Im Zuge der Industrialisierung, vor allen Dingen des Bahnbaus, aber auch durch eine entsprechende Gesetzgebung siedelten sich ab der Mitte des 19. Jahrhunderts wieder evangelische Christen in Hausach an. Der Wunsch nach einer gemeinsamen Gebetsstätte wurde immer lauter. Nach Gottesdiensten im Hechtsberg  entschloss sich die 1888 gegründete junge Kirchengemeinde ein eigenes Gotteshaus zu bauen. 1904 konnte die neue evangelische Kirche am Bahnhof bezogen werden.

Von der Sixtus-Kapelle hören wir erstmals, als Graf Heinrich VI. neben dieser in den Jahren 1475/78 ein Franziskanerklösterlein errichten ließ.
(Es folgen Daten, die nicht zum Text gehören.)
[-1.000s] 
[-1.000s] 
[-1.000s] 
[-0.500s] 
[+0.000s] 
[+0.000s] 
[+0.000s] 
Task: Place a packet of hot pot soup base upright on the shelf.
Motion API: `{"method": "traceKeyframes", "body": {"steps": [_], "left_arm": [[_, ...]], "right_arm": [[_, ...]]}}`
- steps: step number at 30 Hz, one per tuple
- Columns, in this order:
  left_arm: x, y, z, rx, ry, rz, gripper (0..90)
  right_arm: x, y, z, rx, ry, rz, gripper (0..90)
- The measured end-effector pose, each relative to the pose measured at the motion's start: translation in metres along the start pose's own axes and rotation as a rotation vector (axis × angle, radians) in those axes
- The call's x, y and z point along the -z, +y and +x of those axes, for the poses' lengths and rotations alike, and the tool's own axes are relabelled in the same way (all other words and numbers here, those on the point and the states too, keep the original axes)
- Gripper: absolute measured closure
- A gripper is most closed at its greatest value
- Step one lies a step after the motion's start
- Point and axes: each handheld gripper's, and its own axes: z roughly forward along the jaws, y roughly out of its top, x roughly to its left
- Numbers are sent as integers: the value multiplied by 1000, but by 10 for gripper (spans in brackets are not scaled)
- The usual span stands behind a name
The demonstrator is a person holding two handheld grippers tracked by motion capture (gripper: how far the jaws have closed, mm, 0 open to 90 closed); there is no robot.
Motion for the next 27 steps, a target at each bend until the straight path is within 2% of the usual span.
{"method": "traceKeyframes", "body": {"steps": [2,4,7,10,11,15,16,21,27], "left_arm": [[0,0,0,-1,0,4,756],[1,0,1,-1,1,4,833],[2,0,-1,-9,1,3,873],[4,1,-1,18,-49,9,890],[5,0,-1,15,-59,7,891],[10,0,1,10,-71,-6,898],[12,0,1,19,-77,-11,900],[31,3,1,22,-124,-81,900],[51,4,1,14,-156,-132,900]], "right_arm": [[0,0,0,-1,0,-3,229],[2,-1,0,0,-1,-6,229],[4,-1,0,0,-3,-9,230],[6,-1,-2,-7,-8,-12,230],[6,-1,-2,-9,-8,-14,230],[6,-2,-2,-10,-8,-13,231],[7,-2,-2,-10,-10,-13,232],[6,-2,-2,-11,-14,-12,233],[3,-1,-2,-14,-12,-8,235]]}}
In den Wirren des Dreißigjährigen Kriegs zerfiel das Klösterlein, während die Kapelle nach und nach die Funktion einer Filialkirche einnahm. Nach dem Einzug in die neue Pfarrkirche (1894) ging St. Sixt in private Hände über und wurde zu einem Wohnhaus umgebaut. Durch Initiative des Historischen Vereins konnte der einstige Altarraum mit den wieder entdeckten Fresken erneut als Gottesdienstraum hergerichtet werden.

Es ist anzunehmen, dass die Alpirsbacher Mönche, nachdem ihnen von den Herren von Wolva 1139 der Martinshof geschenkt worden war, dort eine Kapelle zu Ehren des Hl. Martins errichteten. Das heutige Aussehen dürfte nicht der ursprünglichen Form entsprechen.
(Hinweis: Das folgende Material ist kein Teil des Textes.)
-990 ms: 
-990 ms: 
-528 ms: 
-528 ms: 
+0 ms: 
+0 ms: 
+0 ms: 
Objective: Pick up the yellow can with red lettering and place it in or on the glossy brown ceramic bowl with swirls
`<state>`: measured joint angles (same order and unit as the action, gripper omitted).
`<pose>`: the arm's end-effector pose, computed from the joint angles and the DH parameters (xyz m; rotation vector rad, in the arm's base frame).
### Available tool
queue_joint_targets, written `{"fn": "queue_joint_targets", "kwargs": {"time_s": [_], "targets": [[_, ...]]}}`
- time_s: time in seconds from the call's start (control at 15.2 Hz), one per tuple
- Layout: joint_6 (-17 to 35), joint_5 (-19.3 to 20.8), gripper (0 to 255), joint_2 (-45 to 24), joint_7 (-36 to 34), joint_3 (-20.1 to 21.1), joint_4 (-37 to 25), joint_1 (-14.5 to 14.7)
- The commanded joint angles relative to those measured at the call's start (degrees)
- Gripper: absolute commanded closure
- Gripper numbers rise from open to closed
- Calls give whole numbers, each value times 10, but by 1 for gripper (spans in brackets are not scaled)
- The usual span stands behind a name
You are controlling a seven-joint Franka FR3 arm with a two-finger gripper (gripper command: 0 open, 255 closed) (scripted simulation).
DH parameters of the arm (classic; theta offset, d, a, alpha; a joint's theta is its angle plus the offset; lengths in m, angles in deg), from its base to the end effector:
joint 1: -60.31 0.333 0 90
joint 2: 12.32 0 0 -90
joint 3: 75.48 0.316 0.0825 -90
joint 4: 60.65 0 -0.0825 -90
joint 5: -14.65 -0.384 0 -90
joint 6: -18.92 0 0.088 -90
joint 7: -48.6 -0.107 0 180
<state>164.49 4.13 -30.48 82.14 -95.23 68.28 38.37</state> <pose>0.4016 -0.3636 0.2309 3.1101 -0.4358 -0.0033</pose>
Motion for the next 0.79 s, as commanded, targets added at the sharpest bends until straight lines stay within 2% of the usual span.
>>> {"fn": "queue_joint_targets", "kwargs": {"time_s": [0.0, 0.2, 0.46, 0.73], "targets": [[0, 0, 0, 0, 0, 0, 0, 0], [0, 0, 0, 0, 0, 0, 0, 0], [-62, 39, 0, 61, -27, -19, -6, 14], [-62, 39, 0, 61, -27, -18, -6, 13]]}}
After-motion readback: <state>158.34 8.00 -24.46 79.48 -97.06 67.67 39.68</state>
Im Jahre 1742 wurde an der Stelle eines früheren Kreuzes (1601) die Kreuzbergkapelle als vielbesuchter Wallfahrtsort erbaut. Nach neuesten Erkenntnissen soll der Bau schon früher vollendet worden sein. Später wurde neben dem Kirchlein eine Einsiedelei erstellt, die aber keinen langen Bestand hatte. Ers 1993 folgte der zur Kapelle führende Kreuzweg.

Im oberen Osterbach ließ der Hofbauer Jakob Bächle eine Kapelle zu Ehren des Bauernheiligen Wendelin errichten. Als gernbesuchter Wallfahrtsort erfuhr die Kapelle 1779 eine Erweiterung.
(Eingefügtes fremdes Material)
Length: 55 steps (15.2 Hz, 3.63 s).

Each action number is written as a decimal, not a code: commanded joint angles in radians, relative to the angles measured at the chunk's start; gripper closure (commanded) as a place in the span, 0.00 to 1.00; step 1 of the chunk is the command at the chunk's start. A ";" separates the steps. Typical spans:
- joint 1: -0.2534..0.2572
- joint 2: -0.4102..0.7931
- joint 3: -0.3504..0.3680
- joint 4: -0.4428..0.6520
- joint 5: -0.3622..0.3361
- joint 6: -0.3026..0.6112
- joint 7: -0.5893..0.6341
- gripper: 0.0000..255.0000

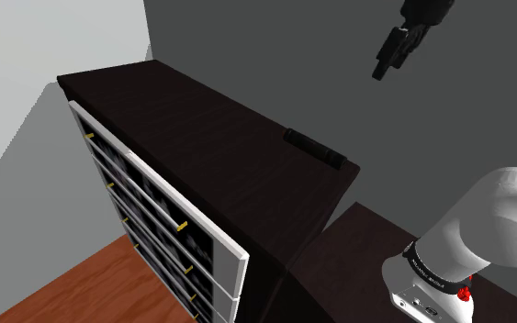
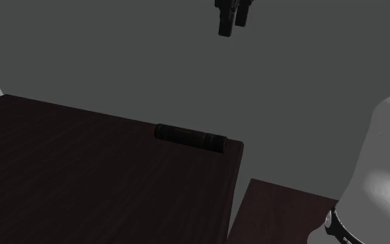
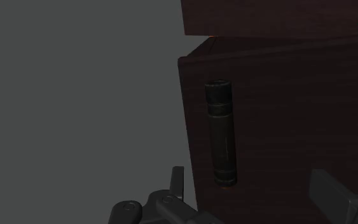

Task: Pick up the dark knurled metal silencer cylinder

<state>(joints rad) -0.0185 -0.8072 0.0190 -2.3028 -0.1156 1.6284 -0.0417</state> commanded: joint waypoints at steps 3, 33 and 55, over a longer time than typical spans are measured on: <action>0.003 0.028 -0.014 -0.041 0.002 0.058 -0.011 0.00; 0.051 0.648 -0.129 -0.247 0.074 0.764 -0.170 1.00; 0.049 0.534 -0.122 -0.163 0.068 0.567 -0.165 1.00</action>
<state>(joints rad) 0.0312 -0.2679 -0.1027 -2.4761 -0.0477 2.2087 -0.2059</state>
Am Eingang zur Breitenbachstraße stand früher eine »Bäckerkapelle« und in der Nähe des Gutleuthauses beim Untertor die »Spitalkapelle«.

1924 erbaute der Spänlehofbauer Silvester Schmid im Einbachtal aus Dankbarkeit für die glückliche Heimkehr aus dem Krieg eine Marienkapelle.